Who's teaching whom?
It often seems that the way I can best be of assistance to a child is to stop trying to teach him anything, and instead focus on being fully open to learning whatever he has to teach me. When I am trusting enough to allow such an encounter to occur, I frequently find myself surprised at the depth of understanding a child has. I realise again that he has the answers he needs now within him, and has only been waiting for the opportunity to let himself become aware of what he knows. The confidence and appreciation that begin to emerge in his face are such fine gifts for the little trust it took for me to listen to him! (Child Care Work in Focus)

Dependent cripples
As child care workers, we can guide and teach those in our care many things, but if we fail to teach them to trust themselves, then we have crippled them. We have helped to make them dependent on people and structures outside themselves which ask that they sacrifice their own integrity and growth in order to fit into someone else's image of who they ought to be. (Child Care Work in Focus)

Talk or interview
Let us distinguish between talk and interview.
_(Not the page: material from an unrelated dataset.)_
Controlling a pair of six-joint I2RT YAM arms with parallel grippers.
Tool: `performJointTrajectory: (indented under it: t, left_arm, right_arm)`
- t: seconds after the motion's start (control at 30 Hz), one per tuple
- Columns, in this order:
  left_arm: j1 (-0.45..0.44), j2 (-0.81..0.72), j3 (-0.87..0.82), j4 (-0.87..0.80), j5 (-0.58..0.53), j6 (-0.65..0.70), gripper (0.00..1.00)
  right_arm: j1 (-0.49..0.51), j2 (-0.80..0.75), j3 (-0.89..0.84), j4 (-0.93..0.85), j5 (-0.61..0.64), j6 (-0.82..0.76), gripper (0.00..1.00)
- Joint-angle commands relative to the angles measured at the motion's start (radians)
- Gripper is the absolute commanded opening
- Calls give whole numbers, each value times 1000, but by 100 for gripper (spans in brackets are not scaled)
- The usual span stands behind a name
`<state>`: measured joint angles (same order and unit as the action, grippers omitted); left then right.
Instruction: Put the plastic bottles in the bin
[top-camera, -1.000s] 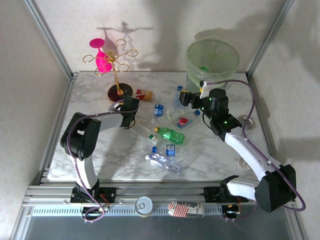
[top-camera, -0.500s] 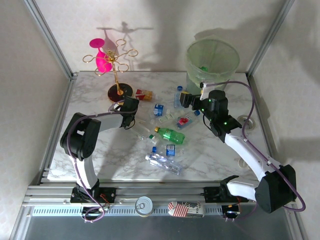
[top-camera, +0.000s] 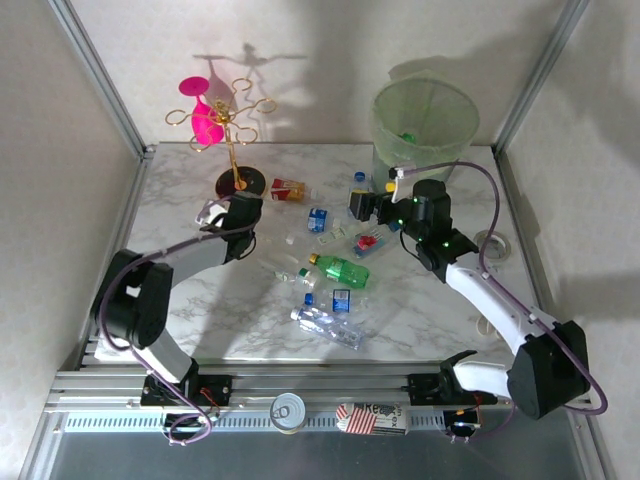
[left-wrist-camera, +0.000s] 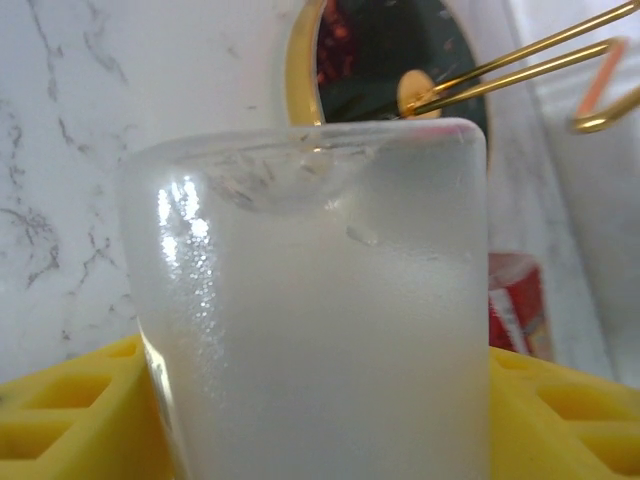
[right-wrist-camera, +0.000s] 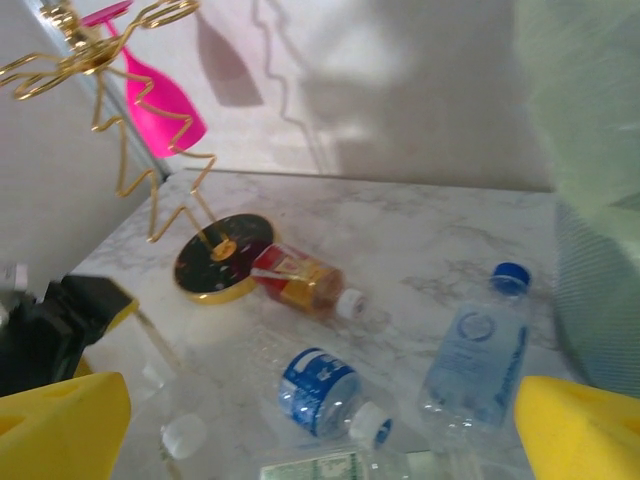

The former is spontaneous, flowing, emergent and essentially part of the everyday, while the latter is work, goal-directed, purposeful and intentional. An interview can rarely be done without preconceptions, but talk, in contrast, is simply the pre-reflective, natural way of being present and available, ready for whatever emerges from oneself or the other: ready to initiate, to join, to respond, to just be there. During such moments, I do not care what the other will say; I care only that he or she says. I don't care what the other has decided or chosen; but only that he or she has decided or chosen. (Mike Baizerman)

Problems for whom?
What if somehow it is true that the children we work with really have no problems; that what may appear to be problems are only a different way to look at what they have to teach us ... their gift to the world? What would be the impact if the majority of our effort went towards discovering new ways to appreciate and deepen our gratitude for each child for who he or she is now? How would it be to have a job where your primary responsibility is to enjoy the life you share with those in your care and with whom you work? (Child Care Work in Focus)

Being there
Troubled children have been psychologically and/or physically abandoned throughout their lives and their greatest fear is that they will be abandoned again. To trust and grow, they need dependable and predictable connections – caregivers who they can count on, who are on hand to talk when they are ready, to support them when they are motivated to learn, to encourage them to try again when they fail, and to also be there when they are neither ready, motivated nor interested in a helping hand. Thus, coming into the field requires a commitment to being there with an understanding of the time it takes for troubled children to begin to trust adults. (Mark Krueger)

On stereotypes
With time and with increased interaction between workers and youths in contexts which allowed the latters' individuality to emerge, workers' preconceptions about each youth were supplemented by information unique to the individual. As personal information about youth burgeoned, they became increasingly distinct. The knowledge about each was no longer contained within the parameters of the form (stereotype). Hence they became individuals. (Trevor Harrison)

Material quoted from Child Care Work in Focus is the copyright of the Academy of Child and Youth Care Practice

This feature: Gannon, B. (1992). A Child Care Worker’s casebook: Parallel Lines Never Meet in The Child Care Worker, 10, 4, 1992. pp. 7-8.